Assigned task:
The answer must be every line from the listing that holds the string "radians".

Data:
+++

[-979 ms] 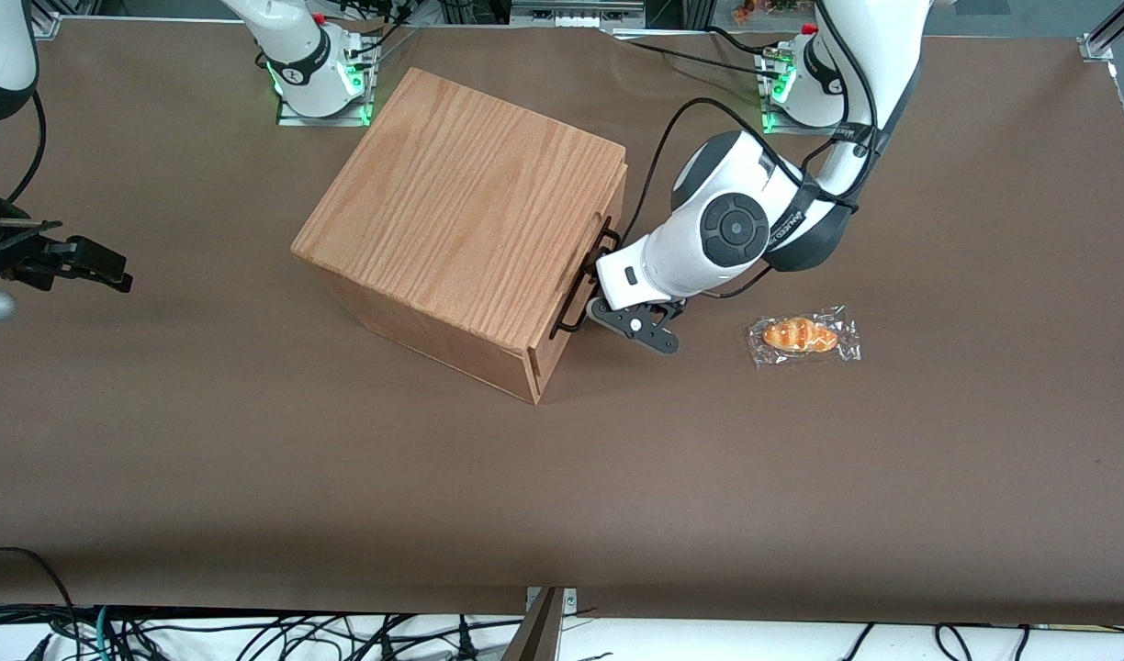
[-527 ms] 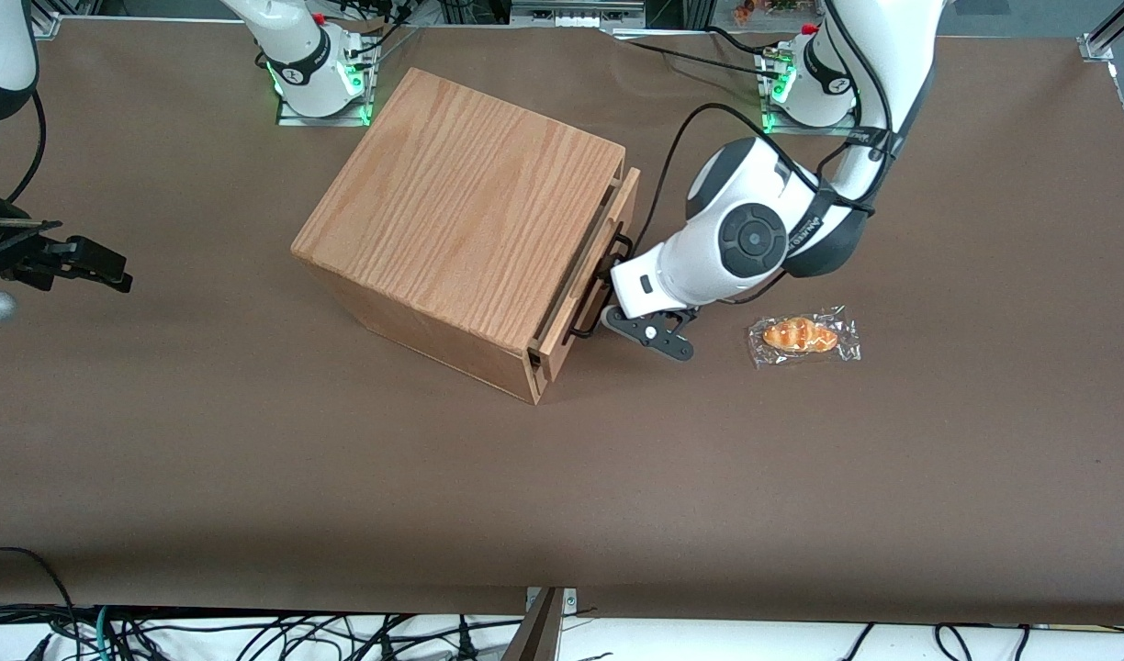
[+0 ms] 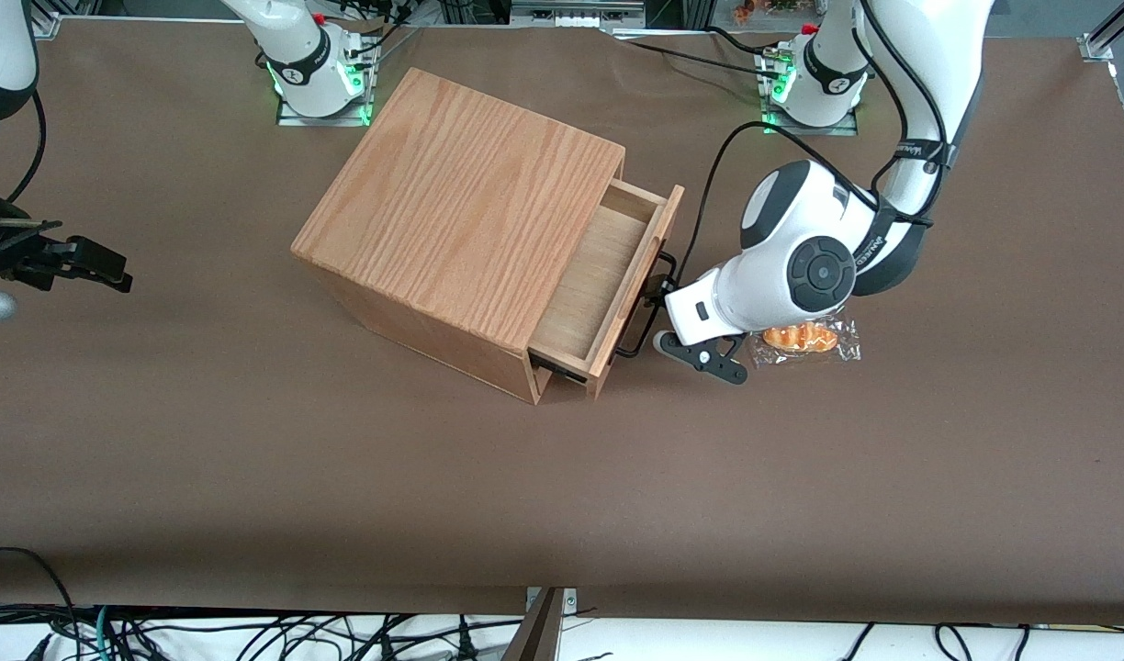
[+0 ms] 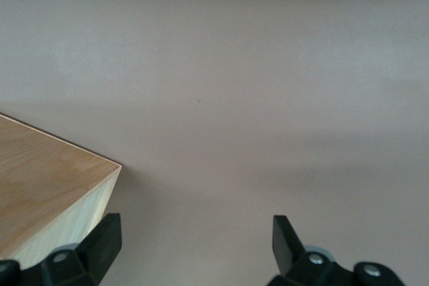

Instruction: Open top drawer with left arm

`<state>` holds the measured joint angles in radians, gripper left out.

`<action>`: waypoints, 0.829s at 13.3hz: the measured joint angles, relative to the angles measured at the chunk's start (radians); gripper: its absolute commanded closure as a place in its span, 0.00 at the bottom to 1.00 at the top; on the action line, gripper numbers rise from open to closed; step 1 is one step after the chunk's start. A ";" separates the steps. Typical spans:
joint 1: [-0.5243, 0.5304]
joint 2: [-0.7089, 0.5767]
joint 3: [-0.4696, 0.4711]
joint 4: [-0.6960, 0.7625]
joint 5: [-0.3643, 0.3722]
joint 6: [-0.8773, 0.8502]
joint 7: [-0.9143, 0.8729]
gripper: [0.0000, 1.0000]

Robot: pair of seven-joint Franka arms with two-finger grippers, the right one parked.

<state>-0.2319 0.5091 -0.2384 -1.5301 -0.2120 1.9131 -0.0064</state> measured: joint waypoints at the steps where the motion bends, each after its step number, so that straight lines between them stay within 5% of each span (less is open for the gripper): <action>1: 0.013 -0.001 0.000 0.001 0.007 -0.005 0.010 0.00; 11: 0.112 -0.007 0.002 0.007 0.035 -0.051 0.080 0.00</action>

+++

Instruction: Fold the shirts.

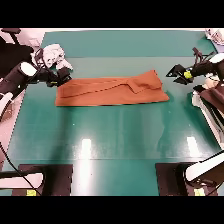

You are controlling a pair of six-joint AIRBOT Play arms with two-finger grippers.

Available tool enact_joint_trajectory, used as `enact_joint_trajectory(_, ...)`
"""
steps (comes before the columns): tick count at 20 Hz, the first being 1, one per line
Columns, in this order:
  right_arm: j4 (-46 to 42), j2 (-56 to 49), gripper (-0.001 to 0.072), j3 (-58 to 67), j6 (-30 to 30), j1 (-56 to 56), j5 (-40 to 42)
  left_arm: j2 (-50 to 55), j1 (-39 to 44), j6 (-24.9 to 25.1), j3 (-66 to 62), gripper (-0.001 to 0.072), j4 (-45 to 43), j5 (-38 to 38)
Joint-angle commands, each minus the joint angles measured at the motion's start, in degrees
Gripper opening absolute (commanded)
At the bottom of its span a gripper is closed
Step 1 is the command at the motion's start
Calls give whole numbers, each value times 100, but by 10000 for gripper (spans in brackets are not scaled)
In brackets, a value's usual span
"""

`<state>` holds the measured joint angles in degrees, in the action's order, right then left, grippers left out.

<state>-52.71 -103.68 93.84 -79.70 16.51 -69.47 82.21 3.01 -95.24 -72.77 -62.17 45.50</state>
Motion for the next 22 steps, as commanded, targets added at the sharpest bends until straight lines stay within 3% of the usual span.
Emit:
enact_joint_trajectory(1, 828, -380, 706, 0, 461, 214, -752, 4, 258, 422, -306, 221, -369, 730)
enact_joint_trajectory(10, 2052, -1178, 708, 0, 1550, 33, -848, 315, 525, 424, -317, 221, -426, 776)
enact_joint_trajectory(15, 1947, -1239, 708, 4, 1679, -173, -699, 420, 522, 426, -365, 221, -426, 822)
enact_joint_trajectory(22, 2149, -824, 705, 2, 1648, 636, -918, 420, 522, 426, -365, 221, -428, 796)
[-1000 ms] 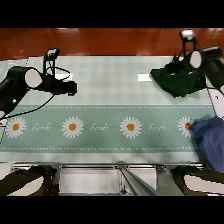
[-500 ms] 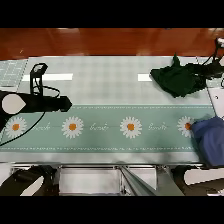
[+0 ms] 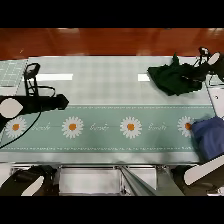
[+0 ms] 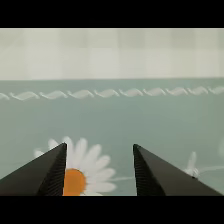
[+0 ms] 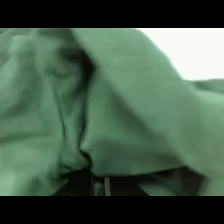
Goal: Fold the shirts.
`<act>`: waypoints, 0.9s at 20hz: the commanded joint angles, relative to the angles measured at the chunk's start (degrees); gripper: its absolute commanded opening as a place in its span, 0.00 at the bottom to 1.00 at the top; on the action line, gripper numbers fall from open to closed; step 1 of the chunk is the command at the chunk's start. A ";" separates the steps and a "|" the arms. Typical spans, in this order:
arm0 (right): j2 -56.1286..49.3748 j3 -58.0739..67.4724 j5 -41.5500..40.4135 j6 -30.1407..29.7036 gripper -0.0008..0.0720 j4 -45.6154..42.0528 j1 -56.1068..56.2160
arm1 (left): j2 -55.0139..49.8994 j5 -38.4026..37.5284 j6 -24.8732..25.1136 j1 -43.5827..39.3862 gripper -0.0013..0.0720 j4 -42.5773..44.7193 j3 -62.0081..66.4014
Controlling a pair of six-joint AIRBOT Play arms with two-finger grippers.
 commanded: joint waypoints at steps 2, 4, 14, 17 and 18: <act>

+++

Output:
`<state>` holds the measured joint angles in radians, gripper left out.
`<action>`: waypoints, 0.829s at 13.3hz: the measured joint angles, relative to the angles measured at the chunk's start (radians); gripper: its absolute commanded closure as a place in its span, 0.00 at the bottom to 1.00 at the top; on the action line, gripper numbers rise from open to closed; step 1 is one step after the chunk's start. A ";" separates the steps. Typical spans:

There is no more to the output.